Stressed school principals have blasted ‘cruel’ demands, warning new national curriculum can be nonsensical to students.

Australian Primary Principals Association president Malcolm Elliott warns red tape is exacerbating teacher shortages.
Australian Primary Principals Association president Malcolm Elliott warns red tape is exacerbating teacher shortages.

Stressed school principals are demanding changes to the new national curriculum, warning it is “impossible to teach” and can be nonsensical to students.

Blasting education bureaucrats for imposing “cruel’’ workloads, the Australian Primary Principals Association has blamed a confusing curriculum, red tape and “micromanagement’’ for driving teachers out of the profession.

“The current primary and early childhood curriculum is too crowded (and) impossible to teach if taken literally,’’ APPA has told the Productivity Commission review of the national school reform agreement.
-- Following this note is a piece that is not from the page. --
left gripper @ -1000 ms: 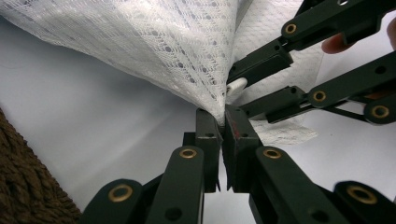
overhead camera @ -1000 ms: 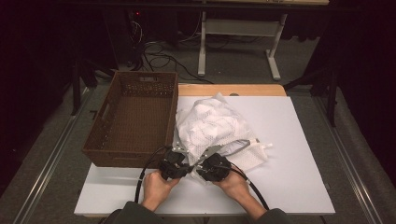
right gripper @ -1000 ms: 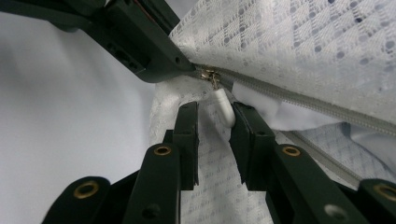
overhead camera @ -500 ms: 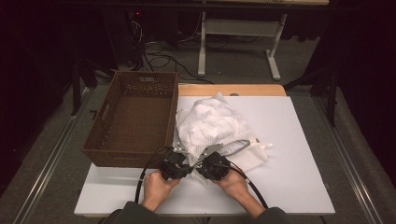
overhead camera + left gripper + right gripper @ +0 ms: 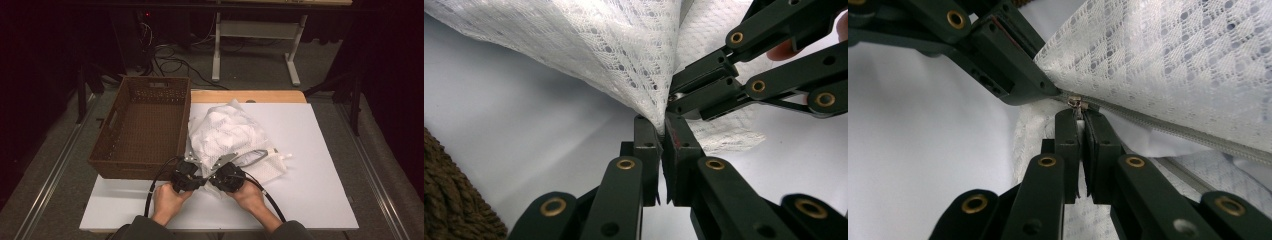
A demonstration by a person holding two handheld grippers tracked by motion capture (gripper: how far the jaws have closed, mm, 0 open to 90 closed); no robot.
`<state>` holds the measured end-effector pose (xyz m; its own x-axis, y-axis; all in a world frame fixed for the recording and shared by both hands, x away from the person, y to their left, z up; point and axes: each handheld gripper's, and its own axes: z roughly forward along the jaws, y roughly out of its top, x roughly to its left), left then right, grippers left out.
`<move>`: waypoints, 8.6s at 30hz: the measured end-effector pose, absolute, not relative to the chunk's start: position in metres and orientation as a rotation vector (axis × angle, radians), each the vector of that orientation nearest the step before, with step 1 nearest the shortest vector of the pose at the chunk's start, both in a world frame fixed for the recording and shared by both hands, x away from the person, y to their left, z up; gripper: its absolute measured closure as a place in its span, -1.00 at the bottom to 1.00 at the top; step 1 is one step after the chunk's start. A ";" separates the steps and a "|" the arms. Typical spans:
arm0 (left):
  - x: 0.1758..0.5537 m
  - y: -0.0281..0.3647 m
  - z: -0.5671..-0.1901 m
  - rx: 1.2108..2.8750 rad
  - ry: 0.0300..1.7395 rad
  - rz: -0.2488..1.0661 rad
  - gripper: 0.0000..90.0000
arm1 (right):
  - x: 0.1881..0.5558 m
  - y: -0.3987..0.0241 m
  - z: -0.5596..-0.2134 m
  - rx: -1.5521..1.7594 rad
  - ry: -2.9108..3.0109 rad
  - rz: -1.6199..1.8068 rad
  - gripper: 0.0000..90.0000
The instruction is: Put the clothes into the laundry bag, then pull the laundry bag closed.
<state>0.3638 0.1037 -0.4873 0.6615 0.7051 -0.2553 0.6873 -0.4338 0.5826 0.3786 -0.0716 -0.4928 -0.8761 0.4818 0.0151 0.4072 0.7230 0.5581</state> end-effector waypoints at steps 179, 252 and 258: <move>0.373 0.100 -0.506 2.216 1.109 -0.033 0.89 | 0.391 -0.169 -0.498 0.974 2.626 0.780 0.93; 0.367 0.097 -0.506 2.216 1.119 0.020 0.89 | 0.393 -0.193 -0.500 1.028 2.556 0.800 0.93; 0.367 0.097 -0.506 2.214 1.117 0.026 0.89 | 0.393 -0.193 -0.500 1.030 2.554 0.801 0.93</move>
“We call for rethink of the primary and early childhood curriculum (to create) a curriculum which is coherent and makes sense to teachers and students.

“Where is the space for play, for wonder?’’

Criticism of the curriculum, which was updated in April after a two-year review, comes as federal Education Minister Jason Clare prepares to meet his state and territory colleagues next month to troubleshoot the teacher shortage.

APPA said principals and teachers felt “confined by a morass of measurement which kills initiative and creativity’’.

“In recent years, the intensification of the workload for principals has been cruel,’’ it states in its submission to the Productivity Commission review.

“When the bureaucracy is organised in silos, each of which transmits their edicts to schools without the crucial test of practicality, this adds to the intensification of work.’’

APPA said education departments were “constantly measuring … in the hope that results come from increased micromanagement’’.

“Instead of creating flourishing organisations, this results in mediocrity, in a measurement-induced mire as schools struggle to respond,’’ it said.

APPA president Malcolm Elliott said literacy and numeracy must remain the “the foundation stones of learning’’.

But Mr Elliot described the revised curriculum – which had its content cut by 20 per cent in April – as a “millstone around people’s necks’’.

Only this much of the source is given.